通过与列表比较从数据框列中获取国家名称
Get country name from dataframe column by comparing with a list
如何通过与包含国家名称的字符串列表进行比较,从数据框列中获取国家名称?
例如:
list = ["pakistan","united kingdom","uk","usa","united states","uae"]
# create dataframe column name is job_location of employee
df = pd.DataFrame({
'job_location' : ['birmingham, england, united kingdom','new jersey, united states','gilgit-baltistan, pakistan','uae','united states','pakistan','31-c2, gulberg 3, lahore, pakistan'],
})
df
job_location
0 birmingham, england, united kingdom
1 new jersey, united states
2 gilgit-baltistan, pakistan
3 uae
4 united states
5 pakistan
6 31-c2, gulberg 3, lahore, pakistan
我需要在数据框名称中添加一个新列作为国家/地区,其中包含 job_location 列中的国家/地区名称。
使用 clist
作为列表名称,您可以制作一个正则表达式并使用 str.extract
:
reg = '(%s)' % '|'.join(clist)
df['country'] = df['job_location'].str.extract(reg)
输出:
job_location country
0 birmingham, england, united kingdom united kingdom
1 new jersey, united states united states
2 gilgit-baltistan, pakistan pakistan
3 uae uae
4 united states united states
5 pakistan pakistan
6 31-c2, gulberg 3, lahore, pakistan pakistan
但老实说,如果 job_location 的格式总是以国家/地区作为结尾,那么用逗号分隔并保留最后一个字段可能会更容易
不假设国家永远在最后,这里有一些应该起作用的东西:
import pandas as pd
country_list = ["pakistan","united kingdom","uk","usa","united states","uae"]
# create dataframe column name is job_location of employee
df = pd.DataFrame({
'job_location' : ['birmingham, england, united kingdom','new jersey, united states','gilgit-baltistan, pakistan','uae','united states','pakistan','31-c2, gulberg 3, lahore, pakistan'],
})
matching_countries = []
for key, value in df.items():
for text in value:
for country in country_list:
if country in text:
matching_countries.append(country)
df['country'] = matching_countries
print (df)
输出:
job_location country
0 birmingham, england, united kingdom united kingdom
1 new jersey, united states united states
2 gilgit-baltistan, pakistan pakistan
3 uae uae
4 united states united states
5 pakistan pakistan
6 31-c2, gulberg 3, lahore, pakistan pakistan
首先,更改您的列表名称。

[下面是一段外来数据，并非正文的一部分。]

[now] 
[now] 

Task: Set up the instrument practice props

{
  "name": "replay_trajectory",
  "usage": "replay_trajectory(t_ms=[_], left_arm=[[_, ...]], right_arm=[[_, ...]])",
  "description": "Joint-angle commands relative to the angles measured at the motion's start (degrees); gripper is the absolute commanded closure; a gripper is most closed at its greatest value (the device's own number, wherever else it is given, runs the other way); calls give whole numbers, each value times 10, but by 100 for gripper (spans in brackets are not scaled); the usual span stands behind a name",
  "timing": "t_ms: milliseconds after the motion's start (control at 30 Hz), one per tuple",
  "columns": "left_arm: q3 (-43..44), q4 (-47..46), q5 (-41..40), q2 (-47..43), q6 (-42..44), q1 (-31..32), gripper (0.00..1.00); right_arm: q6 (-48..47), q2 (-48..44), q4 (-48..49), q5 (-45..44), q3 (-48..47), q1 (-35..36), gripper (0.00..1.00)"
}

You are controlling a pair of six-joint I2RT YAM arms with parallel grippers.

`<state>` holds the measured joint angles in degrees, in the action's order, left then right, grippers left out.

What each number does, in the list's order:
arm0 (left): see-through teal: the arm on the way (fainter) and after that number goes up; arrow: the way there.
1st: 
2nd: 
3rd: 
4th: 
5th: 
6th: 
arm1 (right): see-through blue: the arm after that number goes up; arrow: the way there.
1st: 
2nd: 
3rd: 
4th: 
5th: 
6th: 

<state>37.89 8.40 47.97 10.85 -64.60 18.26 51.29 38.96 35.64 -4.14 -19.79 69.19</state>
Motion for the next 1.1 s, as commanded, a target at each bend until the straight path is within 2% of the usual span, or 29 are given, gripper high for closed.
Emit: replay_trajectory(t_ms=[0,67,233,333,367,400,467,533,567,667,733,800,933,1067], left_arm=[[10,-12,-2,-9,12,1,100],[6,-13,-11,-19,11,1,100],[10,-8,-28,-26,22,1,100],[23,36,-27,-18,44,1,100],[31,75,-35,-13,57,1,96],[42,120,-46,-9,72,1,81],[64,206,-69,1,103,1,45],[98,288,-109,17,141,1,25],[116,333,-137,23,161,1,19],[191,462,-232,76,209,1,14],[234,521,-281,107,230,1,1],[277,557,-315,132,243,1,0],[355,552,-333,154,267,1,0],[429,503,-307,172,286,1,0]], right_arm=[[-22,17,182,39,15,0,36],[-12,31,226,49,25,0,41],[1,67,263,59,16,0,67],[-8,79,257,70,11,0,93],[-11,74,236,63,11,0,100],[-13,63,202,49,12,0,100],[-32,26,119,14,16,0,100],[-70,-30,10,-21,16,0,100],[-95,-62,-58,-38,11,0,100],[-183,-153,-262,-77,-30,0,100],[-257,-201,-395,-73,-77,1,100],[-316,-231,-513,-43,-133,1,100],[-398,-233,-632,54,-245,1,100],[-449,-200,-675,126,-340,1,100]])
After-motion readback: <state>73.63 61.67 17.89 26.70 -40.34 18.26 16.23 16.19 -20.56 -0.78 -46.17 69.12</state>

我已经使用列表理解完成了..
df['country'] = [x.split(",")[-1] for x in df['job_location']]
输出:
job_location
country
0
birmingham, england, united kingdom
united kingdom
1
new jersey, united states
united states
2
gilgit-baltistan, pakistan
pakistan
3
uae
uae
4
united states
united states
5
pakistan
pakistan
6
31-c2, gulberg 3, lahore, pakistan
pakistan
如何通过与包含国家名称的字符串列表进行比较,从数据框列中获取国家名称?
例如:
list = ["pakistan","united kingdom","uk","usa","united states","uae"]
# create dataframe column name is job_location of employee
df = pd.DataFrame({
'job_location' : ['birmingham, england, united kingdom','new jersey, united states','gilgit-baltistan, pakistan','uae','united states','pakistan','31-c2, gulberg 3, lahore, pakistan'],
})
df
job_location
0 birmingham, england, united kingdom
1 new jersey, united states
2 gilgit-baltistan, pakistan
3 uae
4 united states
5 pakistan
6 31-c2, gulberg 3, lahore, pakistan
我需要在数据框名称中添加一个新列作为国家/地区,其中包含 job_location 列中的国家/地区名称。
使用 clist
作为列表名称,您可以制作一个正则表达式并使用 str.extract
:
reg = '(%s)' % '|'.join(clist)
df['country'] = df['job_location'].str.extract(reg)
输出:
job_location country
0 birmingham, england, united kingdom united kingdom
1 new jersey, united states united states
2 gilgit-baltistan, pakistan pakistan
3 uae uae
4 united states united states
5 pakistan pakistan
6 31-c2, gulberg 3, lahore, pakistan pakistan
但老实说,如果 job_location 的格式总是以国家/地区作为结尾,那么用逗号分隔并保留最后一个字段可能会更容易
不假设国家永远在最后,这里有一些应该起作用的东西:
import pandas as pd
country_list = ["pakistan","united kingdom","uk","usa","united states","uae"]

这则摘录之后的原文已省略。